### WHAT THE EXERCISE ASKS
Every line of the data is to be retyped exactly.

### EXERCISE DATA
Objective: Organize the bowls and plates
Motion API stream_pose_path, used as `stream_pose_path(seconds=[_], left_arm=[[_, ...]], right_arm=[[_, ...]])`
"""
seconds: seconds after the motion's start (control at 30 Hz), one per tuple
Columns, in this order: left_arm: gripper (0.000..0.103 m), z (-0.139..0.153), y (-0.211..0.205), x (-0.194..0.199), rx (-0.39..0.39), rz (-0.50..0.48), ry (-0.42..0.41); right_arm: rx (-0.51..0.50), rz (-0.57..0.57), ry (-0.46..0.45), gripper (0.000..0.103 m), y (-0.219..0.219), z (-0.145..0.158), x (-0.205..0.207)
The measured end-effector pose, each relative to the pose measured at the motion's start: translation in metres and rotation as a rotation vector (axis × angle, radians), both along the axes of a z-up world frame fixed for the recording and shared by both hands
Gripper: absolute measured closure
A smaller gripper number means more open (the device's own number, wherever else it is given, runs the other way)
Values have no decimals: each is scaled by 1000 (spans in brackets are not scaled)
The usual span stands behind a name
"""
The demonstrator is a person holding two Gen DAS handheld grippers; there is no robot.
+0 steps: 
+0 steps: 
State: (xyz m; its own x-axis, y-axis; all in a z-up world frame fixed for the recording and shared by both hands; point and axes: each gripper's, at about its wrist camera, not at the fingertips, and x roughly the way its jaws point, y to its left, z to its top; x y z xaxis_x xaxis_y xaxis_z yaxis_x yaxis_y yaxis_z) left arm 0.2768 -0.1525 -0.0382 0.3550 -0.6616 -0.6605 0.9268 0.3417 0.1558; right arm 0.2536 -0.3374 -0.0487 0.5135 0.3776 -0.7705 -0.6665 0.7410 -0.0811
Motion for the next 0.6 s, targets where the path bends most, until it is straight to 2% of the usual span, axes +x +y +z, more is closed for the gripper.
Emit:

### SOLUTION TO THIS EXERCISE
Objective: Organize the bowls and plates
Motion API stream_pose_path, used as `stream_pose_path(seconds=[_], left_arm=[[_, ...]], right_arm=[[_, ...]])`
"""
seconds: seconds after the motion's start (control at 30 Hz), one per tuple
Columns, in this order: left_arm: gripper (0.000..0.103 m), z (-0.139..0.153), y (-0.211..0.205), x (-0.194..0.199), rx (-0.39..0.39), rz (-0.50..0.48), ry (-0.42..0.41); right_arm: rx (-0.51..0.50), rz (-0.57..0.57), ry (-0.46..0.45), gripper (0.000..0.103 m), y (-0.219..0.219), z (-0.145..0.158), x (-0.205..0.207)
The measured end-effector pose, each relative to the pose measured at the motion's start: translation in metres and rotation as a rotation vector (axis × angle, radians), both along the axes of a z-up world frame fixed for the recording and shared by both hands
Gripper: absolute measured closure
A smaller gripper number means more open (the device's own number, wherever else it is given, runs the other way)
Values have no decimals: each is scaled by 1000 (spans in brackets are not scaled)
The usual span stands behind a name
"""
The demonstrator is a person holding two Gen DAS handheld grippers; there is no robot.
+0 steps: 
+0 steps: 
State: (xyz m; its own x-axis, y-axis; all in a z-up world frame fixed for the recording and shared by both hands; point and axes: each gripper's, at about its wrist camera, not at the fingertips, and x roughly the way its jaws point, y to its left, z to its top; x y z xaxis_x xaxis_y xaxis_z yaxis_x yaxis_y yaxis_z) left arm 0.2768 -0.1525 -0.0382 0.3550 -0.6616 -0.6605 0.9268 0.3417 0.1558; right arm 0.2536 -0.3374 -0.0487 0.5135 0.3776 -0.7705 -0.6665 0.7410 -0.0811
Motion for the next 0.6 s, targets where the path bends most, until it is straight to 2% of the usual span, axes +x +y +z, more is closed for the gripper.
Emit:

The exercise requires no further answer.